PFT results were classified as normal, obstructive, restrictive, mixed or nonspecific patterns. An obstructive pattern was defined as forced expiratory volume in 1 s (FEV1)/forced vital capacity (FVC)<lower limit of normal (LLN) [16]. The restrictive pattern was defined by total lung capacity (TLC)<LLN [16]. The mixed pattern (obstructive and restrictive) was diagnosed when FEV1/FVC<LLN and TLC<LLN [16]. The nonspecific pattern was defined as FEV1 and/or FVC<LLN, with a normal FEV1/FVC ratio and a TLC value that was >LLN or not obtained [17]. Positive bronchodilator response was defined as an increase of >12% and >200 mL in FEV1 and/or FVC following the inhalation of a β2-agonist [16]. Air trapping was defined as residual volume (RV) >120% predicted. Per the American Thoracic Society/European Respiratory Society guidelines, the severity of obstructive, restrictive and mixed PFT patterns was graded based on the FEV1, expressed as a percentage of the predicted value: 1) mild: FEV1≥70%; 2) moderate: FEV1 60–69%; 3) moderately severe: FEV1 50–59%; 4) severe: FEV1 35–49%; and 5) very severe: FEV1<35% [16, 18]. Reduced diffusing capacity of carbon monoxide (DLCO) was defined as DLCO<LLN. A significant change on follow-up PFT was defined as a change of ≥15% for FEV1 and/or FVC, and ≥10% for DLCO [16].

Counts and percentages were used for descriptive statistics.

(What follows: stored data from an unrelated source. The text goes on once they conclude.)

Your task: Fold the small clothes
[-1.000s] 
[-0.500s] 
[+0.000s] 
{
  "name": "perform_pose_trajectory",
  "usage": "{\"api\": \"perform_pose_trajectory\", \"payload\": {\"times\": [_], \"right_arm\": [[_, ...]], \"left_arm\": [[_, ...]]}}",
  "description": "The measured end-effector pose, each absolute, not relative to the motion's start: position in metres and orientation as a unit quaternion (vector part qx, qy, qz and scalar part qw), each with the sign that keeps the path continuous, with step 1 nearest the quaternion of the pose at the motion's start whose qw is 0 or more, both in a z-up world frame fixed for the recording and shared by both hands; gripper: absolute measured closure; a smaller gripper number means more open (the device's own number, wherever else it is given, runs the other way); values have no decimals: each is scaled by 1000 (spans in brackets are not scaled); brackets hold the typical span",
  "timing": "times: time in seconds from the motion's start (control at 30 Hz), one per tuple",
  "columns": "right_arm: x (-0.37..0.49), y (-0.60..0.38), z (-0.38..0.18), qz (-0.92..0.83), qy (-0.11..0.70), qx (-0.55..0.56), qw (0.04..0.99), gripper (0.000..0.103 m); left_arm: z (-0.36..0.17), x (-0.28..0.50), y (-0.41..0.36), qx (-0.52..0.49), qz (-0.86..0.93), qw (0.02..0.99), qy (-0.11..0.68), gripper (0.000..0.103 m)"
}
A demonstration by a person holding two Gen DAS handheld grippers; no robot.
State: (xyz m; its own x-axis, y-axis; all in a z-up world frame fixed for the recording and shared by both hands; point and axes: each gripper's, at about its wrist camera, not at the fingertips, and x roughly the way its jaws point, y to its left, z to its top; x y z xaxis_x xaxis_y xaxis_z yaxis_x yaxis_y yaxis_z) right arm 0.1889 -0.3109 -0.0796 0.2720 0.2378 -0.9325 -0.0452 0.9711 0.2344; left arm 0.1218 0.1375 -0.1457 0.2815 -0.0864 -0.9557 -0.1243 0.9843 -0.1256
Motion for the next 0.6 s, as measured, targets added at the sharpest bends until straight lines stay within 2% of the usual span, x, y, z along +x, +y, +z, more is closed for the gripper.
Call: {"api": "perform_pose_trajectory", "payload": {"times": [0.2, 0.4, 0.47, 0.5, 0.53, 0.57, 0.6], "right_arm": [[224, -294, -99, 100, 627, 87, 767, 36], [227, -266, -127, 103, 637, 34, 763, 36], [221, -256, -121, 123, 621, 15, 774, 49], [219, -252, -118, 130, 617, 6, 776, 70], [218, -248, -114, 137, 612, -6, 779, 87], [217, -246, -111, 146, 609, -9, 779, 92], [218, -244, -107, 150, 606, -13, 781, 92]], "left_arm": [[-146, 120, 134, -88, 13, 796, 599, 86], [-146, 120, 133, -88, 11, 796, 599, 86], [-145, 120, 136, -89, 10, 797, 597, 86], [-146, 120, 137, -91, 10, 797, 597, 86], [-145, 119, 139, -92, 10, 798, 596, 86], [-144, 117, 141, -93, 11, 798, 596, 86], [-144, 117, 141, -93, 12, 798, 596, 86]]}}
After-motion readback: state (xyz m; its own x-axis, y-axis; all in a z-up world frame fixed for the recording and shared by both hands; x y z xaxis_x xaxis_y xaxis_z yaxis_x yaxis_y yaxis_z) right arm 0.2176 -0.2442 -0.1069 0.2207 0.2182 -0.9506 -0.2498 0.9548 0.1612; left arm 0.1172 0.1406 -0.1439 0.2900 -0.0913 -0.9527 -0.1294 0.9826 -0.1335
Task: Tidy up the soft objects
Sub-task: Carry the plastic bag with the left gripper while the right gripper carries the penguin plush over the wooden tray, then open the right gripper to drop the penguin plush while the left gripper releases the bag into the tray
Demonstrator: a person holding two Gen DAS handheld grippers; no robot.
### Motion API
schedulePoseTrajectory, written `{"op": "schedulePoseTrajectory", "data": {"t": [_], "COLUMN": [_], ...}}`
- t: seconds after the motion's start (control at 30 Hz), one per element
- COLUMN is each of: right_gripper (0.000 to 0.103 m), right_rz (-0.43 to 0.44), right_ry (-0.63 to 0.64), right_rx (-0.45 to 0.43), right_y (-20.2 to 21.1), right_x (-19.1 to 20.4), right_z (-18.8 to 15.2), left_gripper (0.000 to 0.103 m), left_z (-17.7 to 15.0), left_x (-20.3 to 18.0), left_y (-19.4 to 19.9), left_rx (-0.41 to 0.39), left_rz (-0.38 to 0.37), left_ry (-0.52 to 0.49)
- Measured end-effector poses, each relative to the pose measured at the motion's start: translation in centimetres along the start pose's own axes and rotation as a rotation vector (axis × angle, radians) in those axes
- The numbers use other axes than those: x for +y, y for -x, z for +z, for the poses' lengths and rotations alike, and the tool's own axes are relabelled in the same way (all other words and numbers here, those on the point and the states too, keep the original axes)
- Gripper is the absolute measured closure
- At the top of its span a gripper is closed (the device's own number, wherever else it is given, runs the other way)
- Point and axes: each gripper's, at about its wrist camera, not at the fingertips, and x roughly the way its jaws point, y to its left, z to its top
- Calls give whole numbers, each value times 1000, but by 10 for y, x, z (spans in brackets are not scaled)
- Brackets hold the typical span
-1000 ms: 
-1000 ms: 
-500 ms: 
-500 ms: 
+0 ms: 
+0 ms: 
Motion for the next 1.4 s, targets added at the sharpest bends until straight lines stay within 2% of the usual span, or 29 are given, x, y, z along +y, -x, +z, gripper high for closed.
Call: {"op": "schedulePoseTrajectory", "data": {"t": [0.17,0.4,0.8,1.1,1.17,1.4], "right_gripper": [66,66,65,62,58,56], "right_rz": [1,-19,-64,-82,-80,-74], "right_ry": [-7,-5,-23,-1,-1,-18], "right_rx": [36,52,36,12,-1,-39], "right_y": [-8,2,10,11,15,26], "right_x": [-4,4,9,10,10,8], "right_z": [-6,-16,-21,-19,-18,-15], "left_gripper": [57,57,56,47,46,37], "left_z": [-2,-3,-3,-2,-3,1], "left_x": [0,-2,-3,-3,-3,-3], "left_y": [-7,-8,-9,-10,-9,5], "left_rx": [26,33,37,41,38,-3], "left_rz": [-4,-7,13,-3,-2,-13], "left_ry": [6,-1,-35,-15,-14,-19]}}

Median and interquartile range (IQR) 25–75 were used to describe central tendency measures. A Chi-squared test was used for analysing correlations between categorical variables. A p<0.05 was used for determination of statistical significance.

This study was approved by Mayo Clinic's Institutional Review Board (no. 17–000885).

Results

We identified 44 patients with biopsy-proven DIPNECH; 91% were women and 73% were never-smokers (table 1). Most patients (89%) were white. Median age at diagnosis was 65 years (IQR 56–69). Past medical history included cancer in six patients (14%), skin cancer in three, breast cancer in one, lung adenocarcinoma in one and a combination of papillary thyroid cancer, retroperitoneal sarcoma and melanoma in one.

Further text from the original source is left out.